対策としては、実際の取引では勝ちを狙い、娯楽や感覚的な取引はデモトレードで行うことをおすすめします。これにより、感情に流されることなく冷静に取引できます。また、投資資金を減らし、持てるポジション数を制限することで、強制的にポジションを減らし、過剰な取引を防ぐことができます。
取引を失敗してメンタルが弱る
FX初心者は負けが続くことが多く、負けが続くことでメンタルが弱って冷静さを欠いた取引をすることがあります。この状態で取引を続けると、さらに損失を増やす可能性があります。
対策としては、まずFXから一度離れて頭を冷やすことが有効です。冷静さを取り戻したら、再び取引を再開しましょう。また、取引ロット数を大きく下げて、リスクを抑えた安全な取引に切り替えるのもおすすめです。相場を冷静に見られるようになり、疎かにしていた重要なことに気づくことができるかもしれません。
スワップポイントの管理
スワップポイントは、2ヶ国間の金利差から発生する利益ですが、逆に金利差によっては支払う必要がある場合もあります。マイナススワップが積み重なると、売買差益があっても最終的な損益がマイナスになることもあるため、注意が必要です。

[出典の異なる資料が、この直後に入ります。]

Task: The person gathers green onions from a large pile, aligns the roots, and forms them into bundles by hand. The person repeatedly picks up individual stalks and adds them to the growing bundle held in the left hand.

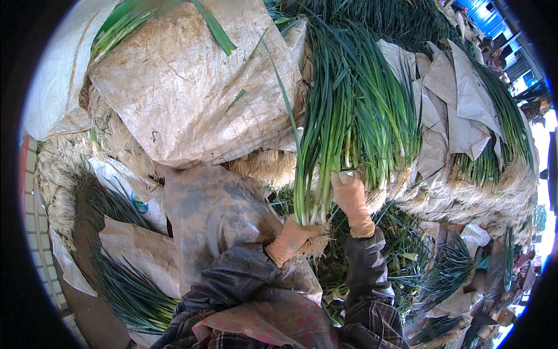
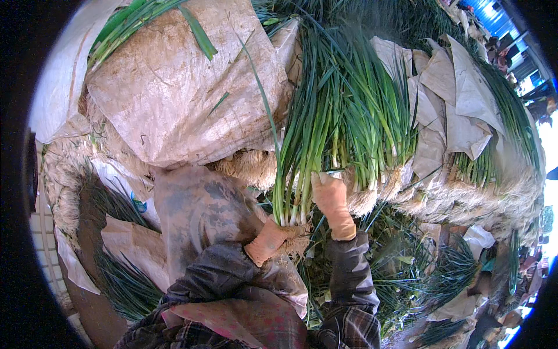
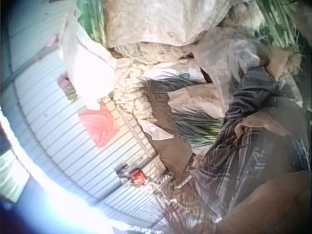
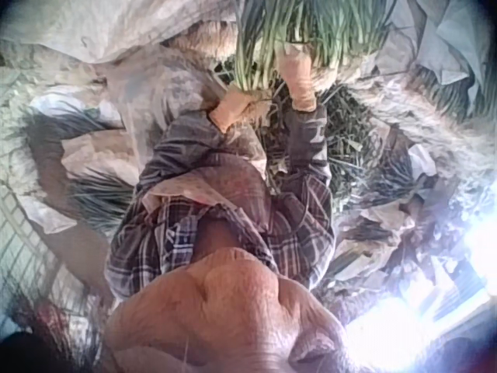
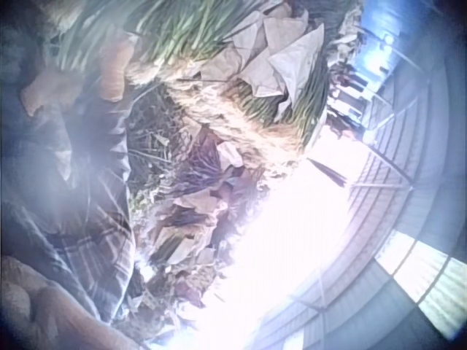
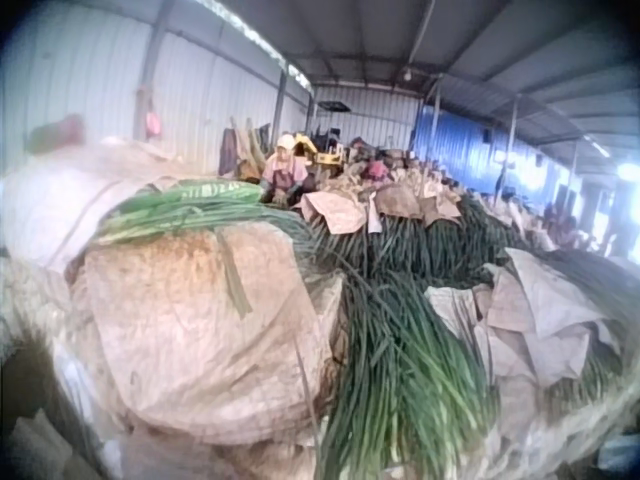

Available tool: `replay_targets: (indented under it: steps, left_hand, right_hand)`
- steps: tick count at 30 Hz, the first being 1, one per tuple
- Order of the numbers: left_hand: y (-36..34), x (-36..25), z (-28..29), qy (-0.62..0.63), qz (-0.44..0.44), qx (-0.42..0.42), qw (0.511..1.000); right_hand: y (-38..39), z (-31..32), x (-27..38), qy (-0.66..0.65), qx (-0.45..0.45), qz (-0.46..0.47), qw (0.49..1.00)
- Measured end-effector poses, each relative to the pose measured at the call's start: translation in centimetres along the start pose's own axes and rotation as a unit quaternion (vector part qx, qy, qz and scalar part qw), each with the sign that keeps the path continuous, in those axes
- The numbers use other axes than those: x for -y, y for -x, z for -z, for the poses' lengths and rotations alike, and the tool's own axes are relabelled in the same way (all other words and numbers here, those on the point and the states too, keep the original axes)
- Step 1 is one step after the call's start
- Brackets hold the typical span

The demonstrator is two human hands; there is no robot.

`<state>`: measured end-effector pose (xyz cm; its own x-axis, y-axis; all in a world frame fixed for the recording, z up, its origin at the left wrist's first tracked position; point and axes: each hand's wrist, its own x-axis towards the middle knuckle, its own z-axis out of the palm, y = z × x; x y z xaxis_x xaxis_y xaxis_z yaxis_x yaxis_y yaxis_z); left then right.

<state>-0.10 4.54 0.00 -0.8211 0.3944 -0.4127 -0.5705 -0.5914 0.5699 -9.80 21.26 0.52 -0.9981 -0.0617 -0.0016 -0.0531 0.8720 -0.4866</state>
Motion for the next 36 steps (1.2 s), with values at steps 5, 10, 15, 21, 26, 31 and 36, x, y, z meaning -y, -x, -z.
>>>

対策としては、ポジションを持つ前に、そのポジションがプラススワップかマイナススワップかを確認することをおすすめします。取引を行うFX取引所の公式サイトでスワップの詳細をチェックできますので、事前に調べてリスクを避けましょう。
取引時間
FXの取引時間は、以下のように分けられます。
- 東京時間:9時〜17時。値動きが落ち着いている時間帯
- ロンドン時間:16時〜26時。値動きが出てきやすい時間帯
- ニューヨーク時間:21時〜翌朝6時。ロンドン時間で形成されたトレンドに勢いがつきやすい時間帯
時間帯ごとの相場の特徴を把握せずに取引を行うと、思わぬ失敗を招くことがあります。相場は取引時間によって異なる動きをするため、その時間帯に適した取引手法を使うことが重要です。

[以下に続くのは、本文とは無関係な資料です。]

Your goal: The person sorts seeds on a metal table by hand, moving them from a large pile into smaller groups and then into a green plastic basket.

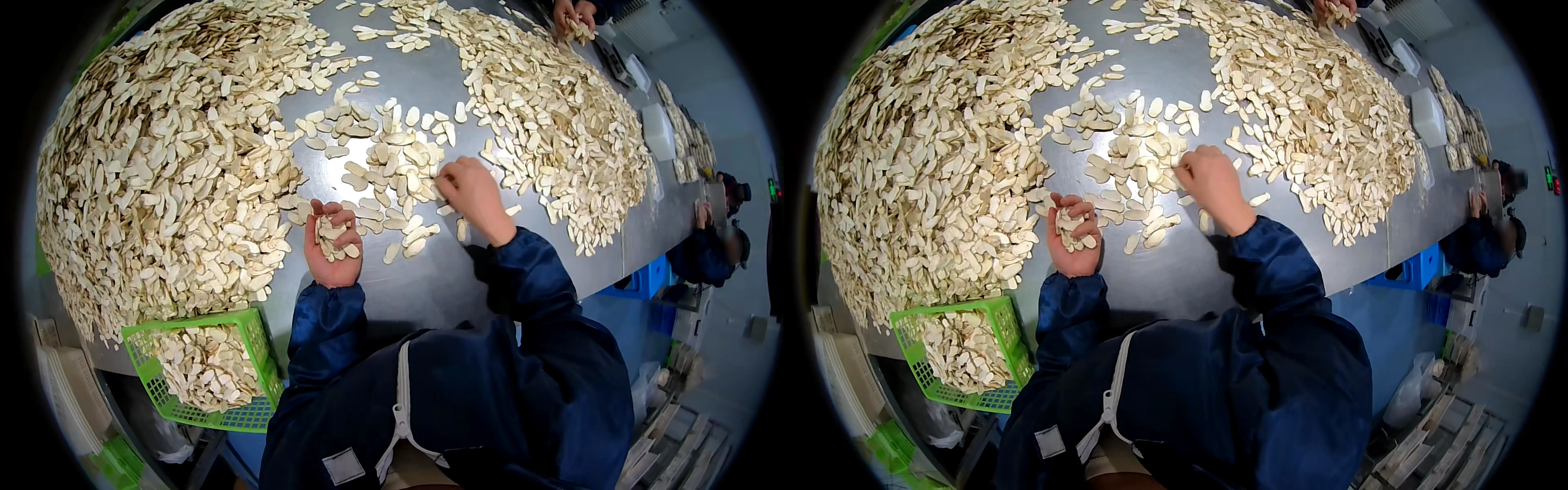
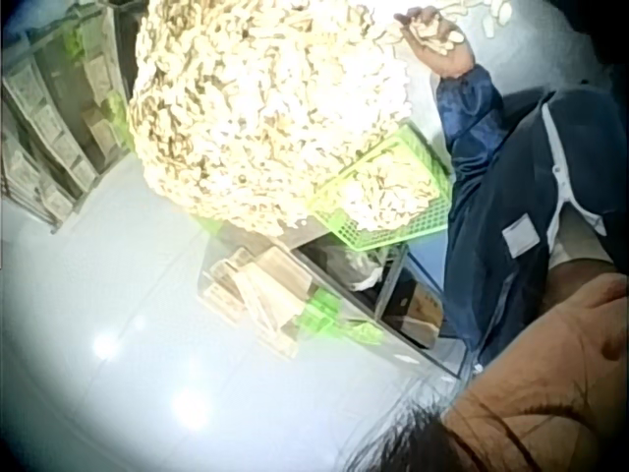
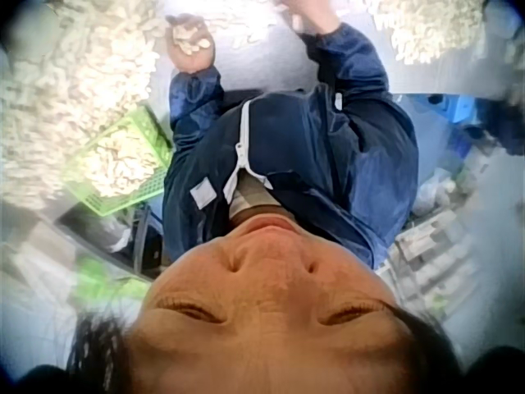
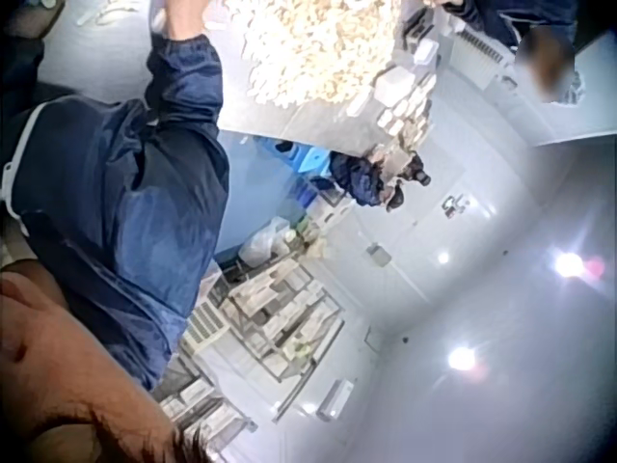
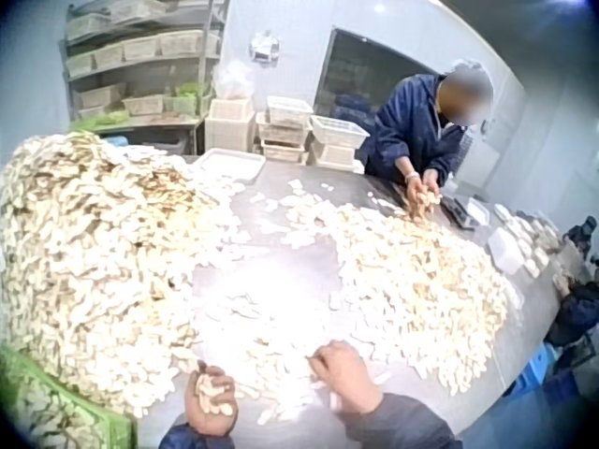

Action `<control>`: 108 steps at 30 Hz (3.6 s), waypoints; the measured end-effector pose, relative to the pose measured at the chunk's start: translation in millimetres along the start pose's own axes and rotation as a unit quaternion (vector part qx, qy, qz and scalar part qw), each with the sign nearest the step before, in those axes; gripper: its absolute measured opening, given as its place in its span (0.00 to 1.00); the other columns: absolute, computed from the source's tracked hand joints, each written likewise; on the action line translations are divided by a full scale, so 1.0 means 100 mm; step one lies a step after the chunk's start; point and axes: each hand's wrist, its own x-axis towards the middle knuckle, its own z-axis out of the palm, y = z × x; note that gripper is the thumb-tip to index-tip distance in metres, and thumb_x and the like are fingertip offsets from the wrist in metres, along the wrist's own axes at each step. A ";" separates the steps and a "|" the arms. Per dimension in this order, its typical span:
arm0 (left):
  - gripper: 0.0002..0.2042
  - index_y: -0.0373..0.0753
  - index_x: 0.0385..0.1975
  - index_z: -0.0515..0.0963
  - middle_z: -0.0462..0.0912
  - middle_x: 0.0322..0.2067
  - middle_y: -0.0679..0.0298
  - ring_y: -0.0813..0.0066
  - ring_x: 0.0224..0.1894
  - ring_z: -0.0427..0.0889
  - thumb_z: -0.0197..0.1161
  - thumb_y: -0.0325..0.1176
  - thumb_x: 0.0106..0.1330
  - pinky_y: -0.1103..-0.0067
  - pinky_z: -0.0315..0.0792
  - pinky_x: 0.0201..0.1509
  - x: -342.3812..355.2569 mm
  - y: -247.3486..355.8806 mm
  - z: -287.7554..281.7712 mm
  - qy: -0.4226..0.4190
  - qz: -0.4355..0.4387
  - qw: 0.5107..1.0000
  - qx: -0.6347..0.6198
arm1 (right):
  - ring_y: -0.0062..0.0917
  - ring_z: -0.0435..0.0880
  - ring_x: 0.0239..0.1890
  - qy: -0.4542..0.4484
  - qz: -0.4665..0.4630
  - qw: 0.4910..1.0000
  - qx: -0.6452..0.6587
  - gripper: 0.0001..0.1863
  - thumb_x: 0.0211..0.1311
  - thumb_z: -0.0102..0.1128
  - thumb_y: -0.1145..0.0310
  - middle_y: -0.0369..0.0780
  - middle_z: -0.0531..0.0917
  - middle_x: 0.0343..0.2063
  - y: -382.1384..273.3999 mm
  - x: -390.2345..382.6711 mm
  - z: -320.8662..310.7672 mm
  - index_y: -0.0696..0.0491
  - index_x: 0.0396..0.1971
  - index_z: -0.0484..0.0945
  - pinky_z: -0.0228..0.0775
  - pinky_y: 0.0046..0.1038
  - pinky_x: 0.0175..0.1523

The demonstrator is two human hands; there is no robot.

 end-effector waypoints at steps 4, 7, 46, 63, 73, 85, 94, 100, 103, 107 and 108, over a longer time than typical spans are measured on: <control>0.12 0.47 0.46 0.75 0.71 0.39 0.69 0.77 0.38 0.66 0.46 0.36 0.68 0.83 0.65 0.26 0.00 -0.01 0.01 -0.002 -0.018 1.000 -0.009 | 0.41 0.76 0.28 -0.016 -0.010 0.999 -0.051 0.05 0.49 0.57 0.71 0.45 0.75 0.23 -0.04 -0.04 0.12 0.56 0.23 0.73 0.69 0.39 0.31; 0.12 0.47 0.46 0.75 0.71 0.39 0.69 0.77 0.38 0.66 0.46 0.36 0.68 0.83 0.65 0.27 -0.02 -0.03 0.02 0.001 -0.021 1.000 0.001 | 0.41 0.76 0.28 -0.043 -0.017 0.998 -0.050 0.06 0.48 0.56 0.73 0.45 0.74 0.22 0.02 -0.06 0.13 0.56 0.26 0.71 0.68 0.39 0.30; 0.12 0.46 0.44 0.76 0.74 0.37 0.68 0.77 0.34 0.66 0.47 0.39 0.69 0.84 0.63 0.24 -0.05 -0.05 0.03 0.017 -0.016 1.000 0.003 | 0.23 0.78 0.20 0.147 0.259 0.951 0.087 0.10 0.55 0.55 0.70 0.40 0.81 0.20 1.45 -0.14 -0.60 0.59 0.35 0.79 0.69 0.24 0.27; 0.10 0.46 0.44 0.76 0.74 0.38 0.69 0.78 0.36 0.66 0.50 0.38 0.67 0.84 0.64 0.26 -0.01 0.20 0.10 -0.061 0.050 0.997 -0.004 | 0.38 0.68 0.55 0.034 -0.151 0.984 -0.084 0.15 0.55 0.54 0.72 0.43 0.73 0.50 0.50 -0.36 0.10 0.53 0.44 0.75 0.53 0.46 0.60; 0.10 0.46 0.44 0.76 0.75 0.38 0.68 0.76 0.35 0.67 0.50 0.37 0.67 0.84 0.64 0.25 0.04 0.20 0.05 -0.034 0.058 0.998 0.012 | 0.42 0.67 0.58 0.010 -0.145 0.989 0.034 0.35 0.43 0.68 0.61 0.48 0.69 0.55 -0.32 0.15 0.26 0.54 0.54 0.69 0.62 0.37 0.59; 0.12 0.45 0.45 0.75 0.75 0.37 0.68 0.77 0.35 0.67 0.49 0.38 0.68 0.84 0.65 0.27 0.00 0.18 0.07 -0.037 0.058 0.997 0.020 | 0.42 0.79 0.35 0.152 0.120 0.976 0.095 0.14 0.53 0.58 0.71 0.49 0.80 0.33 0.67 0.44 -0.33 0.59 0.39 0.76 0.70 0.37 0.42; 0.08 0.50 0.41 0.76 0.74 0.36 0.74 0.81 0.35 0.67 0.52 0.37 0.65 0.84 0.63 0.27 -0.09 0.18 0.24 -0.126 0.060 0.990 0.000 | 0.42 0.59 0.64 -0.100 -0.298 0.949 0.032 0.31 0.47 0.66 0.59 0.49 0.66 0.55 -1.06 -0.51 0.44 0.55 0.51 0.68 0.48 0.54 0.63; 0.09 0.48 0.42 0.76 0.73 0.37 0.73 0.80 0.35 0.66 0.51 0.38 0.66 0.84 0.64 0.27 -0.07 0.18 0.23 -0.127 0.059 0.990 -0.005 | 0.37 0.65 0.60 -0.033 -0.360 0.932 0.022 0.20 0.52 0.59 0.60 0.45 0.71 0.51 -1.10 -0.31 0.74 0.52 0.44 0.73 0.49 0.58 0.62; 0.09 0.49 0.42 0.76 0.73 0.37 0.72 0.79 0.35 0.65 0.51 0.38 0.67 0.83 0.65 0.27 -0.04 0.14 0.18 -0.117 0.055 0.992 -0.010 | 0.35 0.68 0.58 0.004 -0.265 0.963 -0.053 0.16 0.53 0.57 0.64 0.41 0.73 0.49 -0.72 -0.20 0.62 0.50 0.43 0.75 0.48 0.61 0.60; 0.09 0.49 0.41 0.76 0.73 0.37 0.73 0.79 0.35 0.65 0.51 0.38 0.66 0.83 0.65 0.26 -0.06 0.15 0.16 -0.097 0.047 0.994 -0.016 | 0.34 0.71 0.56 0.052 -0.237 0.957 -0.159 0.14 0.54 0.57 0.70 0.39 0.75 0.49 0.09 -0.15 0.43 0.50 0.43 0.76 0.46 0.60 0.59; 0.09 0.49 0.41 0.76 0.73 0.37 0.73 0.79 0.35 0.65 0.51 0.38 0.66 0.83 0.65 0.26 -0.03 0.14 0.16 -0.091 0.046 0.995 -0.014 | 0.35 0.70 0.56 0.088 -0.170 0.974 -0.120 0.14 0.55 0.56 0.72 0.39 0.75 0.50 0.44 -0.12 0.36 0.49 0.43 0.76 0.44 0.60 0.61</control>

対策としては、時間帯ごとの特徴を理解し、その時間に合った取引手法を選ぶことをおすすめします。例えば、ロンドン時間(午後3時~午後11時)はボラティリティが高く、トレンドが形成されやすいため、トレンドフォローを行うのが効果的です。各時間帯の相場の動きを把握して、より安定した取引を心がけましょう。
まとめ
今回は、FXでよく言われる「退場」について説明しました。退場の主な理由は、投資資産をすべて失ったことやライフスタイルに合わないことです。退場を避けるためには、損切りの習慣をつけたり、ハイレバレッジを避けることが重要です。
また、初心者はよく陥りがちな失敗を把握し、対策を取ることで退場を防ぐことができます。計画的な取引を心がけ、無理のない範囲で取引を続けることが、安定した取引に繋がります。